Recall that model \(R^2\) uses the predicted model error. Here, while we have errors, we don't model them directly. Instead, there has been some work related to goodness of fit in maximum likelihood settings. McFadden's Pseudo \(R^2\) is calculated as

\begin{equation} Psuedo \hspace{.05in} R^2=1-\frac{ln(L(\hat{\theta}))}{ln(L(\hat{\theta}_{constant}))} \end{equation}Some authors (Woolridge) argue that these are poor goodness of fit measures and one should tailor goodness of fit criteria for the situation one is facing.

### Implementation in R and Stata

The companion to this chapter shows how to implement many of these ideas in R and Stata.

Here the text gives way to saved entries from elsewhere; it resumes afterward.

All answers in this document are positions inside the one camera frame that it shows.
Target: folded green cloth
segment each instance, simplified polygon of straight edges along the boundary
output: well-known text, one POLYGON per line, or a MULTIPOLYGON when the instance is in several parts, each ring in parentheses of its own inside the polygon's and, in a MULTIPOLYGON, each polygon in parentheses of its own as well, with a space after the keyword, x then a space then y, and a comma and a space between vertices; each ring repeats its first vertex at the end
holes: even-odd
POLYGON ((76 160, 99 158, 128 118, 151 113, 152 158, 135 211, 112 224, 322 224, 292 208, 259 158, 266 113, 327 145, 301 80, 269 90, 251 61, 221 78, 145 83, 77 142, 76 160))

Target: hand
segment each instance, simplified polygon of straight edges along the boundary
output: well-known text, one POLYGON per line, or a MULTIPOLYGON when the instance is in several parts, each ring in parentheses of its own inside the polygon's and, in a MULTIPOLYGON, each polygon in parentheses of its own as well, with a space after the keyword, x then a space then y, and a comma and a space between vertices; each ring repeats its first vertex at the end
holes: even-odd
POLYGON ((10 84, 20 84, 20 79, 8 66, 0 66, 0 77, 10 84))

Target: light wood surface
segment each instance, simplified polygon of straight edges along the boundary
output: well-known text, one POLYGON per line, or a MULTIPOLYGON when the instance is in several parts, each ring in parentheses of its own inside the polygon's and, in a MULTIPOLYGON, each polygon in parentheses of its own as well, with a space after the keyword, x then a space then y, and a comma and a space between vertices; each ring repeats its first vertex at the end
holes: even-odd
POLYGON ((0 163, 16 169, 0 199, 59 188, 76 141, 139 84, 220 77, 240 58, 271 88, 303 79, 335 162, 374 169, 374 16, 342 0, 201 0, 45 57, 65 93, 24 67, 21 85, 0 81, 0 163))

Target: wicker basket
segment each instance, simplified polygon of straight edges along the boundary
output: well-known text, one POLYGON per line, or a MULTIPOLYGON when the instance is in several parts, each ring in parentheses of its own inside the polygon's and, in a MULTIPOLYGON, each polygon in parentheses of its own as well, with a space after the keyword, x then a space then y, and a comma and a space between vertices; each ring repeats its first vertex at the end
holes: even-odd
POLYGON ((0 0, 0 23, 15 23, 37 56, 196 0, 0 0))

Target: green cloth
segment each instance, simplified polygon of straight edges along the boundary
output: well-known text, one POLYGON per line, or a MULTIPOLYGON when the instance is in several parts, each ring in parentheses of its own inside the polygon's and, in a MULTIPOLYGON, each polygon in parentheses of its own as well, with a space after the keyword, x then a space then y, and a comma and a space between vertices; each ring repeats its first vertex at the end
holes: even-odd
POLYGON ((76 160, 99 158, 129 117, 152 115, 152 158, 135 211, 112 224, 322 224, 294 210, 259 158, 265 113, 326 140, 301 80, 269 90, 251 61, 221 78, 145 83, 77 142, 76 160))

[1] Matlab Code for Monte Carlo Experiment is given below . This code is provided for the interested student, and I don't expect you to understand how it works, nor will you be held responsible for knowing this for any exams or problem sets.

```
clc;
clear;
% This file shows how horribly wrong things can go when you run OLS and
% the censoring point is highly relevant.
sims=1000;
obs=1000;
b_ols=zeros(sims,2);
% Parameters
b_0=5;
b_x1=.5;
b=vertcat(b_0,b_x1);
for i=1:sims
x1=2*ones(obs,1)+2*randn(obs,1);
x=horzcat(ones(obs,1),x1);
% Generate some random normal variates
rand1=randn(obs,1);
% generate latent dy
dy=x*b+rand1;
% Observed y is truncated at 7.25
y=dy;
y(dy<7.25,1)=7.25;
% RUN OLS for this monte carlo simulation and store results
b_ols(i,:)=(inv(x'*x)*x'*y)';
end
% calculate estimated errors for the last monte carlo
ehat=y-x*b_ols(end,:)';
subplot(2,1,1); [f,xi] = ksdensity(rand1);
plot(xi,f);
title('True Model Error Std. Normal')
subplot(2,1,2); [f,xi] = ksdensity(ehat);
plot(xi,f);
title('Predicted Model Error')
pause
subplot(2,1,1);
hist(dy)
title('True DV Outcome')
subplot(2,1,2);
hist(y)
title('Observed DV')
pause
subplot (1,1,1)
% This is the density data
[f,xi] = ksdensity(b_ols(:,2));
plot(xi,f);
title('Distribution of b (\beta = .5)' )
```

[2] Thanks to Daniel Tay for developing this figure.